Benchmark result
VerifiedX kept the work alive without letting unjustified actions execute.
Same 50 workflows, same tools, same agent goals. Baseline acted freely and made unsupported changes. Prompt-only reduced unjustified execution by losing useful work. VerifiedX completed the most workflows and executed zero unjustified actions. Correct means simple: complete justified actions; do not execute unjustified ones.
No action boundary
Baseline
Got useful work done, but some state-changing actions were not justified by the run facts.
Prompt-only policy
Prompting
Policy text helped on execution risk, but the agent completed less useful support work.
Runtime action boundary
VerifiedX
Zero unjustified executions, while completing 21 workflows that first needed a replan.
The action-correctness plane
The useful corner is more completed work, fewer unjustified actions.
This is the buyer tradeoff in one picture.
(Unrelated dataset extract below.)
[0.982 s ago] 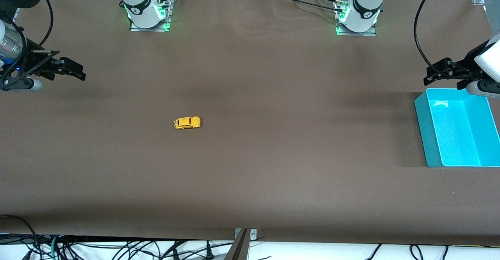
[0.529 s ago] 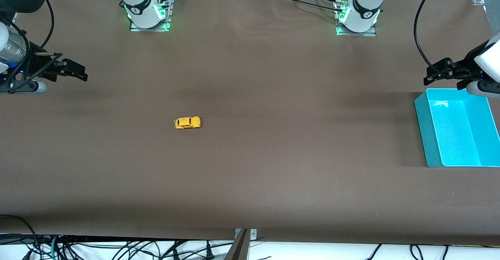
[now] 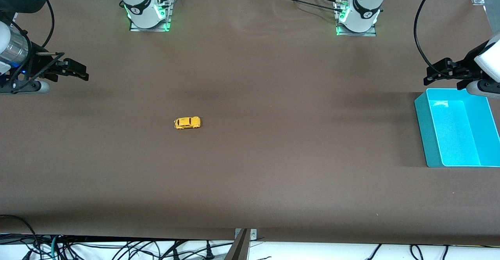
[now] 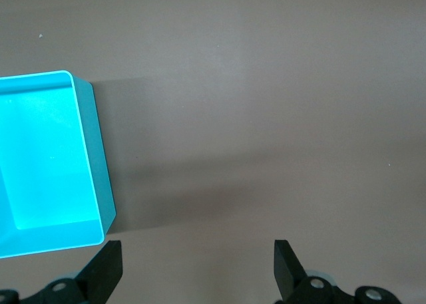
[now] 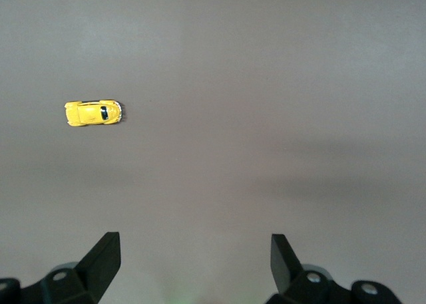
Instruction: Wind and store yellow beetle car
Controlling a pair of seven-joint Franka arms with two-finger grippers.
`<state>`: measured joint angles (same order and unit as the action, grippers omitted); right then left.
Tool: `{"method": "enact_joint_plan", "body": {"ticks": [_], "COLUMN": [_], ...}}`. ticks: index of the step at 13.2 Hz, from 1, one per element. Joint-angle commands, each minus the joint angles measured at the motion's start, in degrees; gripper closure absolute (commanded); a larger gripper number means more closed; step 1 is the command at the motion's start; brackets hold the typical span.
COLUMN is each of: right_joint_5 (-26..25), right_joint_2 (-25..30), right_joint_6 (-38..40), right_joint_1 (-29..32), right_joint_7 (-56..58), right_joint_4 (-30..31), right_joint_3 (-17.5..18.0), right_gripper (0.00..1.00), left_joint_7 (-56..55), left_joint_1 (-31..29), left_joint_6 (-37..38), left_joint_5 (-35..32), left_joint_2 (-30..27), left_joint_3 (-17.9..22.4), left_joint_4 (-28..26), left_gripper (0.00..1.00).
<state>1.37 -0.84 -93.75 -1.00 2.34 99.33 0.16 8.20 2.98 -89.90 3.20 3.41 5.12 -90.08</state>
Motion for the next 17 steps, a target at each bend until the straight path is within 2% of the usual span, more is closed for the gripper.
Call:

Prompting can make agents more cautious, but caution alone can kill automation. VerifiedX preserved useful work while keeping unsupported state changes out of production.
Main table
The full comparison.
Correct action result means the agent either completed a justified action, or did not execute an unjustified one.
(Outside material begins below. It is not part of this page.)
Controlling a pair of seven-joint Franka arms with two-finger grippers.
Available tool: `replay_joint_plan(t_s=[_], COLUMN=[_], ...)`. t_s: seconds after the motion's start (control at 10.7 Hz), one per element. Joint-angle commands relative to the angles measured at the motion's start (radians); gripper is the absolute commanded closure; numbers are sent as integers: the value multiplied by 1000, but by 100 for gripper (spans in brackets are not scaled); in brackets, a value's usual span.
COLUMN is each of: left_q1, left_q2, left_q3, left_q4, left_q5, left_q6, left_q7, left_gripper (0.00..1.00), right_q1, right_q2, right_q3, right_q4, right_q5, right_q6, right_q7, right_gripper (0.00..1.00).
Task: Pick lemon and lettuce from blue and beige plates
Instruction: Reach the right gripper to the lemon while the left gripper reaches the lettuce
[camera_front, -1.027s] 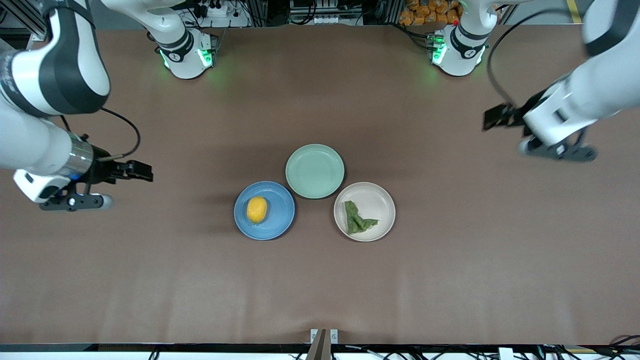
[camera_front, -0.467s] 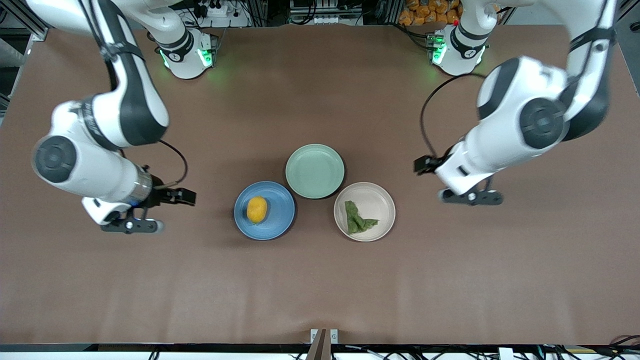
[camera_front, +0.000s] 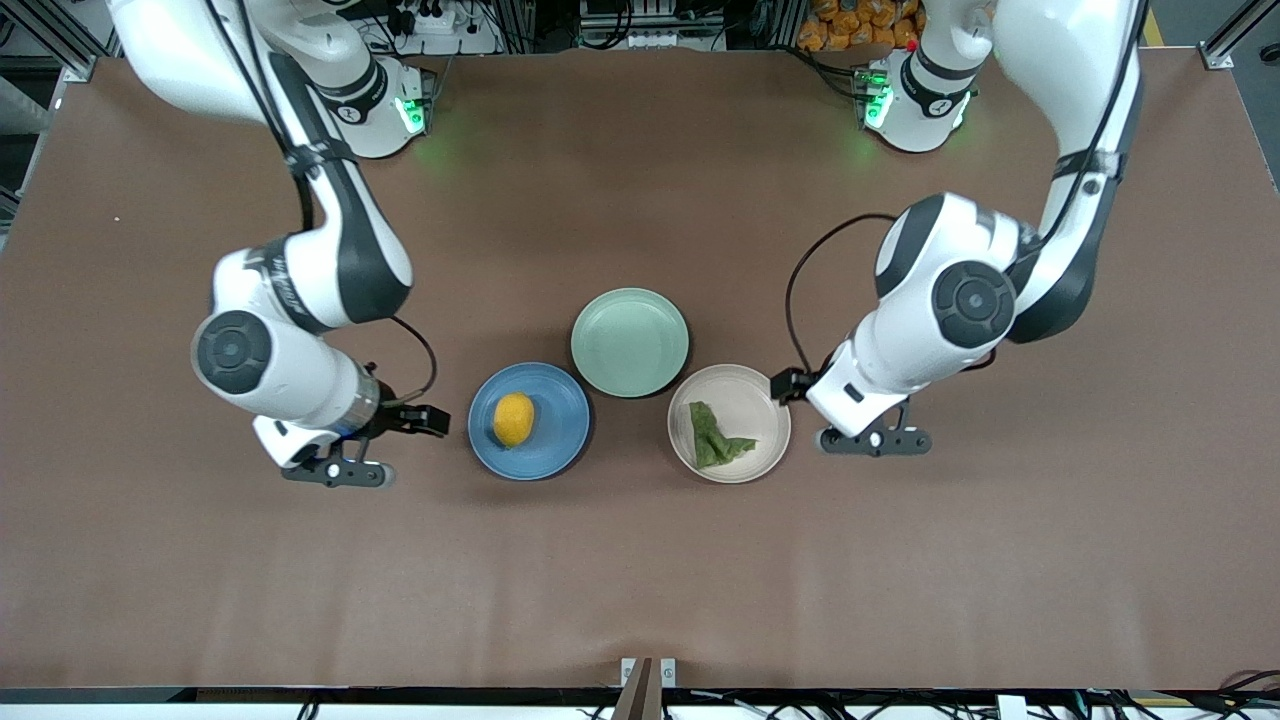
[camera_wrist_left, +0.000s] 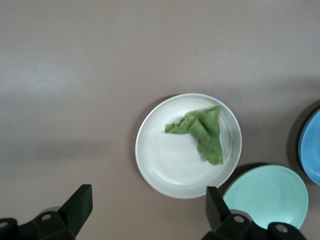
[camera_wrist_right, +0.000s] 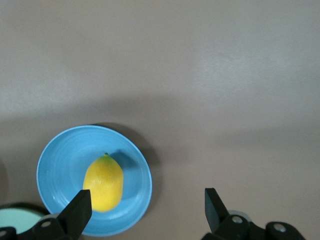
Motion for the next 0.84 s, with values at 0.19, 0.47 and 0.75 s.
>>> replay_joint_plan(t_s=[0.19, 0.47, 0.75], left_q1=[-83, -110, -110], left_q2=[144, 210, 249], left_q3=[10, 11, 8], left_q4=[38, 38, 36], left_q5=[66, 68, 65], left_q6=[187, 271, 328], left_q7=[-237, -437, -525], left_gripper=[0, 0, 0], right_q1=[71, 107, 134], right_q2=[63, 87, 105], right_q3=[-5, -5, -5], right_q4=[-46, -107, -143], right_q5=[18, 16, 16], right_q6=[142, 254, 308], right_q7=[98, 138, 155], right_gripper=[0, 0, 0])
| Metric | Baseline | Prompt-only | VerifiedX |
|---|---|---|---|
| Correct action results | 31/50 | 30/50 | 50/50 |
| Support workflows completed | 22/50 | 18/50 | 42/50 |
| Justified cases completed directly | 4/20 | 0/20 | 21/21 |
| Completed after VerifiedX replan | N/A | N/A | 21/29 |
| Receipt returned, no unjustified action executed | N/A | N/A | 8/29 |
| Unjustified actions executed | 5/30 | 1/30 | 0/29 |
Fifty-case map
Every dot is one workflow.
The 42 completed workflows include 21 cases where VerifiedX rejected the first requested action and the system found another justified path. The 8 handoff cases returned a receipt instead of forcing an unjustified action.
Methodology
Built for support systems people actually ship.
Scenario set
50 synthetic, Kustomer-style scenarios. No Kustomer data, no affiliation, and no private customer traces.
System shape
45 composed workflows and 5 single-agent workflows. Composed flows include intake, execution, specialist review, identity, and customer-message steps.
Compared variants
Baseline agent, prompt-only policy baseline, and the same workflow with VerifiedX checking the pending high-impact action.
Scoring rule
The benchmark postmortem checks what actually happened in the run. Fixture truth is not enough if the agent never observed it.
Trust notes
Public enough to audit. Sanitized enough to be responsible.
The public repo includes the scenario catalog, aggregate results, methodology, and sanitized scenario summaries. It intentionally excludes raw production traces, full tool payloads, private prompts, API keys, and VerifiedX internals.